Ben Duckett peppered the boundaries in Rajkot, hitting 23 fours and two sixes in a 151-ball 153, but India kept reminding themselves to judge themselves on whether they were bowling good balls and forcing the batters to take risks to score their runs.

“Yeah, look, they actually played shots off really good balls,” Rohit said at his post-match press conference. “Even the first Test match where [Ollie] Pope got that [196], he was very much in control and played shots off some really good balls, and when the batter is doing that, obviously the plan is to keep it very simple, nice and tight, follow the plans that have been discussed.

“These guys have bowled a lot in these conditions, so they exactly know how to keep coming back into the game. Rather than getting frustrated and doing too many things, it is important that you stick to your strengths, understand where the run-scoring opportunities are, for the opposition, and then try and stop them.”

India’s persistence paid off, as Kuldeep Yadav bowled 12 incisive overs of wristspin on the third morning to lay the groundwork for Mohammed Siraj to burst through England’s lower order with an irresistible spell of reverse-swing. Their efforts, and those of the relentless Bumrah and Jadeja, helped India claim a 126-run lead. That swelled to 556, thanks to Yashasvi Jaiswal’s second double-hundred in consecutive Tests and half-centuries from Shubman Gill and Sarfaraz Khan, before India declared 50 minutes before tea on day four.
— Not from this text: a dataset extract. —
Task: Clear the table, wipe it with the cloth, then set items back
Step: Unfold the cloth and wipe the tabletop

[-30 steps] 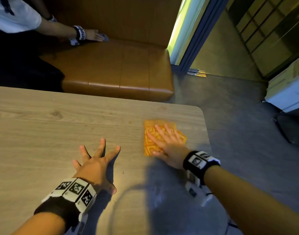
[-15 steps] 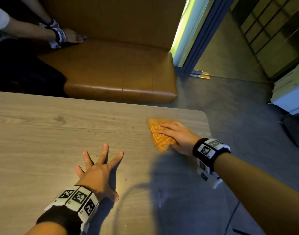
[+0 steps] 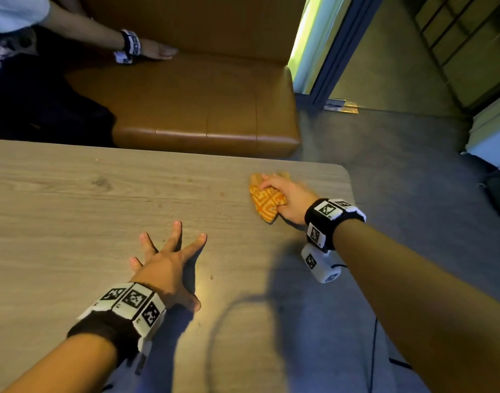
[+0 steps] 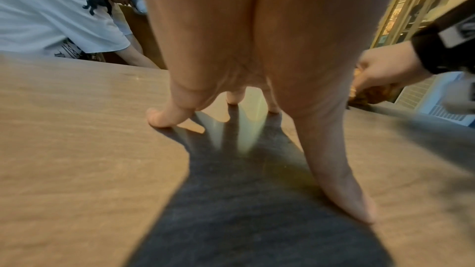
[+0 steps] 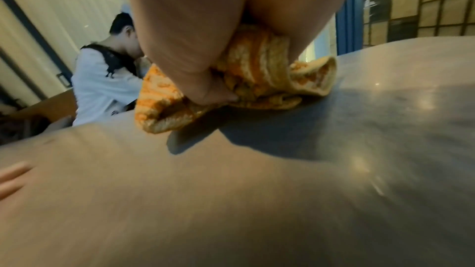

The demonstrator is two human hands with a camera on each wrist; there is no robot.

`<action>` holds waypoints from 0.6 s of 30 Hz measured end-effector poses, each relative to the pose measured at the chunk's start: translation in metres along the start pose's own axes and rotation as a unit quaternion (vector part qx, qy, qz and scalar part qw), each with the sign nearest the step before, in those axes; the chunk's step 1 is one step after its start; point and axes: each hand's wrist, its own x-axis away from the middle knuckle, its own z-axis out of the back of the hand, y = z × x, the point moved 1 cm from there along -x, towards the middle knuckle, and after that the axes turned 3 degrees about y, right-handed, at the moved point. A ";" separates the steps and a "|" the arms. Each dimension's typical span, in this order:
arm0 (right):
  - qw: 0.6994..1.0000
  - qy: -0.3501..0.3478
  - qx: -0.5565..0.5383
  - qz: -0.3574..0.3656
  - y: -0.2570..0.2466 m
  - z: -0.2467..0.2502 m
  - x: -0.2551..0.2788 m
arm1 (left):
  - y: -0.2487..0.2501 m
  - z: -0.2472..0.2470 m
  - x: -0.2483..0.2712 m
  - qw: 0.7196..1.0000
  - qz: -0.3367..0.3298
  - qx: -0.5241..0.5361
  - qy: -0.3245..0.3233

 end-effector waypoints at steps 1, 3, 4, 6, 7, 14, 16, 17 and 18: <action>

“Lot of turning points,” Rohit said. “Once we won the toss… that was actually a good toss to win because we know in India how important it is to win the toss and put runs on the board. And the lead that we got was very, very crucial for us. And the way we came out and bowled after that onslaught from the English batters was important for us to stay calm. The bowlers actually showed a lot of character and not to forget we didn’t have our most experienced bowler as well. But for this group to come out and get the job done in that fashion was really, really proud to watch.”

The group Rohit referred to was one of the more inexperienced combinations India have used in a home Test in recent times.

Kuldeep, who made his Test debut in 2017, was playing just his 10th Test match, and Jaiswal his seventh. Sarfaraz was on debut, as was wicketkeeper Dhruv Jurel, while Rajat Patidar, at No. 4, was playing only his second Test. Gill (23 Tests) is still new to the No. 3 role that was occupied by Cheteshwar Pujara for most of the last decade.

India have been without Virat Kohli (113 Tests) and Mohammed Shami (64) all through this series, while KL Rahul (50) has featured only in one Test. Jadeja (70) missed the second Test in Visakhapatnam, and Ashwin (98) bowled only 13 overs across the two innings in Rajkot.

“Two debutants and not a lot of Test matches amongst the playing XI as well,” Rohit said. “So lot of these guys are learning from the experience they’re having in the middle. We got a lot to learn [from] how we played in Hyderabad, and then in Vizag when we won, obviously we knew it’s not going to be an easy one for us to just come out here and win this series, we have to work really really hard, especially with a lot of our frontline players missing as well.

“A lot of credit to these young boys who have come in and shown a lot of character. Looks like they belong here, and they actually want to stay here as well. So yeah, it is quite satisfying when you win a Test match like that. We always talk about the bench strength. Today and even in Vizag, we got to see a lot of bench strength as well.”